**Work task**
Nothing but the lines from the start of the entries below through the line containing "Outline the black white chess board." should appear in the answer, copied exactly and free of pictures.

**Input**
________

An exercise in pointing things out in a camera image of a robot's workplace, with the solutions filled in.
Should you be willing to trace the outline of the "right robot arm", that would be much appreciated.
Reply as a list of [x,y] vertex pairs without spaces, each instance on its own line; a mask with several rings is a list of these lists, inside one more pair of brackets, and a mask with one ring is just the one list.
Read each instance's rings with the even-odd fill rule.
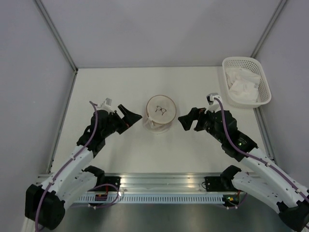
[[222,150],[245,165],[264,180],[253,181],[236,166],[229,166],[220,175],[221,187],[226,191],[242,190],[272,208],[281,221],[296,232],[309,225],[309,189],[279,168],[256,142],[238,130],[237,120],[229,111],[208,111],[192,108],[178,118],[185,131],[197,121],[195,131],[206,131],[218,142]]

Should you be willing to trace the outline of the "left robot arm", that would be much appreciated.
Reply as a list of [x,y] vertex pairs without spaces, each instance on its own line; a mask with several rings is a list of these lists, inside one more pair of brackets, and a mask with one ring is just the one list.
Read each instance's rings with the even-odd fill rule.
[[92,104],[90,124],[78,139],[76,147],[62,166],[40,184],[32,184],[26,191],[25,217],[34,222],[34,230],[54,230],[63,220],[68,208],[88,191],[107,191],[119,187],[106,181],[105,172],[90,162],[114,134],[124,133],[142,116],[118,105],[119,116],[110,105]]

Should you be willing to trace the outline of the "white mesh laundry bag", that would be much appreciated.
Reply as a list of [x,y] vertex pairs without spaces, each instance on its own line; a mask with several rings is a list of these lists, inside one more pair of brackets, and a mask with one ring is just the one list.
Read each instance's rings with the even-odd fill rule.
[[151,97],[145,107],[145,119],[143,126],[154,134],[167,132],[177,115],[175,102],[166,95]]

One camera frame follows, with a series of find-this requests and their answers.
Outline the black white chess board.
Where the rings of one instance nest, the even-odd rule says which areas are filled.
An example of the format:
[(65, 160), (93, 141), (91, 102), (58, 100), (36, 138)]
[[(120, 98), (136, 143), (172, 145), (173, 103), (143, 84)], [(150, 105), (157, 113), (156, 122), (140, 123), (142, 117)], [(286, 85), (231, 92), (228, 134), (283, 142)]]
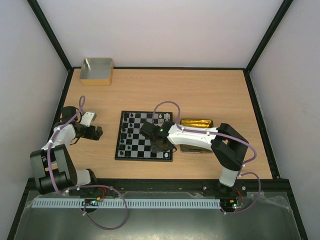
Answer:
[(115, 160), (118, 161), (150, 161), (172, 162), (173, 151), (153, 153), (150, 140), (140, 134), (145, 122), (161, 126), (165, 121), (172, 121), (172, 112), (123, 110), (115, 149)]

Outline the gold tin tray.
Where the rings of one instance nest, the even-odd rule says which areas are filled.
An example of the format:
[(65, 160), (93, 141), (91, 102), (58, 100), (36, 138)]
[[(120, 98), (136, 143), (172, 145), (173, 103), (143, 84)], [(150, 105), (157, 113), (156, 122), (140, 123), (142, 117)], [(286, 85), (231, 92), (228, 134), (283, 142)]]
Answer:
[[(183, 118), (180, 120), (180, 124), (187, 127), (193, 128), (212, 128), (214, 122), (211, 119), (191, 119)], [(189, 154), (211, 154), (212, 152), (206, 148), (182, 144), (180, 146), (180, 151), (182, 153)]]

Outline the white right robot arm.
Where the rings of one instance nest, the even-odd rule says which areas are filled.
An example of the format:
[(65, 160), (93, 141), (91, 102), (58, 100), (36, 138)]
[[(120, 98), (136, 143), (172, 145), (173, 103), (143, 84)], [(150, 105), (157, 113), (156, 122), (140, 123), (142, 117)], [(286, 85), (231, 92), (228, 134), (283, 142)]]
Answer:
[(161, 126), (146, 122), (140, 134), (150, 141), (153, 153), (167, 152), (177, 145), (198, 147), (214, 153), (222, 166), (218, 191), (224, 196), (235, 191), (236, 179), (246, 163), (247, 150), (253, 151), (250, 161), (257, 157), (255, 148), (227, 123), (219, 127), (197, 128), (172, 121), (166, 121)]

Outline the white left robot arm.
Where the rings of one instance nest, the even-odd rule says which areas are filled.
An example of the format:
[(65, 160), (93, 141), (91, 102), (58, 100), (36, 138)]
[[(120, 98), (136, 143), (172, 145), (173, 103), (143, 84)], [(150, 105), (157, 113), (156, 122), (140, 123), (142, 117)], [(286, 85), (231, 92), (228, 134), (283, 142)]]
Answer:
[(30, 154), (30, 162), (35, 184), (40, 194), (45, 195), (71, 187), (95, 184), (94, 172), (87, 168), (77, 170), (72, 162), (68, 148), (79, 139), (98, 141), (103, 135), (101, 126), (92, 122), (97, 117), (94, 111), (81, 111), (75, 106), (61, 109), (59, 120), (53, 125), (48, 142)]

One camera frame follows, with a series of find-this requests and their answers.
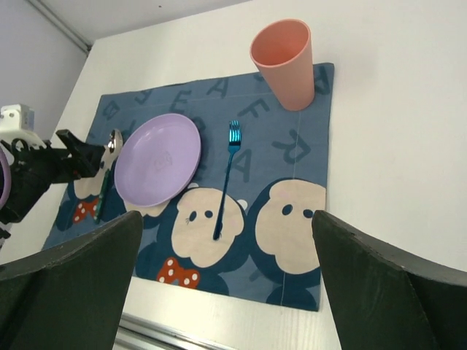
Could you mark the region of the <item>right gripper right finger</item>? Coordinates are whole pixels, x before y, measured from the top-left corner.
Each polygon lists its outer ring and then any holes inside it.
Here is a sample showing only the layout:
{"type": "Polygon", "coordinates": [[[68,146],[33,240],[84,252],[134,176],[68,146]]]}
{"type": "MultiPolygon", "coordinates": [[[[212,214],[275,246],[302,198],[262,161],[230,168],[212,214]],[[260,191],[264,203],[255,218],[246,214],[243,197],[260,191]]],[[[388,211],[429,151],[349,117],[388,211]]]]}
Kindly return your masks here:
{"type": "Polygon", "coordinates": [[[466,272],[316,211],[312,230],[343,349],[465,349],[466,272]]]}

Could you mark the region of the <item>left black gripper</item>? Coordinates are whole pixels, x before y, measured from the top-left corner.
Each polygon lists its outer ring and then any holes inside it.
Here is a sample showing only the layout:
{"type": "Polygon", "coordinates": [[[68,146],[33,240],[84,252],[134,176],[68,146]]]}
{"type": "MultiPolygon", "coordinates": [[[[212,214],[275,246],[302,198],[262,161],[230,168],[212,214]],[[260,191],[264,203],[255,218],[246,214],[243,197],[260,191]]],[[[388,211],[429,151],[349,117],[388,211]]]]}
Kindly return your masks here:
{"type": "Polygon", "coordinates": [[[66,149],[28,146],[11,146],[14,173],[24,179],[38,179],[48,184],[68,183],[91,177],[98,171],[105,146],[88,144],[79,140],[70,130],[55,132],[66,149]]]}

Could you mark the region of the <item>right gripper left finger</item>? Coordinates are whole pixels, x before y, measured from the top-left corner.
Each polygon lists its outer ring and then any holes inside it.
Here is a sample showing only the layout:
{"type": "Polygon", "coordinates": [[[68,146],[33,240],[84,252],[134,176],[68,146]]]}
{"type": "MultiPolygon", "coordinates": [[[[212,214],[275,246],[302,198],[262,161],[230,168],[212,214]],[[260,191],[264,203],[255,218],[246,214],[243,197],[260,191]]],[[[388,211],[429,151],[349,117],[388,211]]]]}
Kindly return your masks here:
{"type": "Polygon", "coordinates": [[[130,211],[1,266],[2,349],[111,349],[143,219],[130,211]]]}

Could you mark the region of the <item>silver spoon green handle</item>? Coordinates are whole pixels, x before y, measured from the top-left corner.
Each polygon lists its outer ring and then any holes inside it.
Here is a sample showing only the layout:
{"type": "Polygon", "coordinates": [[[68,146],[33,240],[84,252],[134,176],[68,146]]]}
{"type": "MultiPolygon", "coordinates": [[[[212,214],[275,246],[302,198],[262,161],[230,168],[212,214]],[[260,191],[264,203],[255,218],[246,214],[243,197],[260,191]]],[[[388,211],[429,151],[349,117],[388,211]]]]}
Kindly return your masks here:
{"type": "Polygon", "coordinates": [[[93,220],[96,224],[100,223],[101,215],[104,208],[104,202],[106,197],[106,191],[108,187],[108,181],[110,177],[110,171],[112,170],[113,163],[117,160],[118,155],[123,148],[124,141],[122,133],[118,129],[113,129],[110,136],[109,142],[107,143],[107,148],[109,149],[109,160],[104,164],[105,172],[103,182],[101,184],[101,191],[98,196],[98,201],[96,204],[96,210],[94,213],[93,220]]]}

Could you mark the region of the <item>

________

**Result for this exercise**
An exercise in pointing things out in a camera image of a robot's workplace, with the solutions filled in.
Should you be willing to trace the outline of the "right robot arm", that would be much appreciated.
Reply as a list of [x,y] vertex pairs without spaces, each instance on its own line; a mask with several rings is a list of these lists, inside one more pair of brackets, and a mask with one ring is just the one list.
Read each instance's rings with the even-odd fill rule.
[[222,150],[245,165],[264,180],[253,181],[236,166],[229,166],[220,175],[221,187],[226,191],[242,190],[272,208],[281,221],[296,232],[309,225],[309,189],[279,168],[256,142],[238,130],[237,120],[229,111],[208,111],[192,108],[178,118],[185,131],[197,121],[195,131],[206,131],[218,142]]

Should you be willing to trace the outline of the "left robot arm", that would be much appreciated.
Reply as a list of [x,y] vertex pairs without spaces, each instance on its own line; a mask with several rings is a list of these lists, inside one more pair of brackets, and a mask with one ring is just the one list.
Read each instance's rings with the even-odd fill rule.
[[92,104],[90,124],[78,139],[76,147],[62,166],[40,184],[32,184],[26,191],[25,217],[34,222],[34,230],[54,230],[63,220],[68,208],[88,191],[107,191],[119,187],[106,181],[105,172],[90,162],[114,134],[124,133],[142,116],[118,105],[119,116],[110,105]]

Should you be willing to trace the outline of the "white mesh laundry bag", that would be much appreciated.
Reply as a list of [x,y] vertex pairs without spaces, each instance on its own line; a mask with several rings is a list of these lists, inside one more pair of brackets, and a mask with one ring is just the one list.
Read each instance's rings with the even-odd fill rule.
[[151,97],[145,107],[145,119],[143,126],[154,134],[167,132],[177,115],[175,102],[166,95]]

One camera frame follows, with a series of find-this requests and their answers.
Outline the black white chess board.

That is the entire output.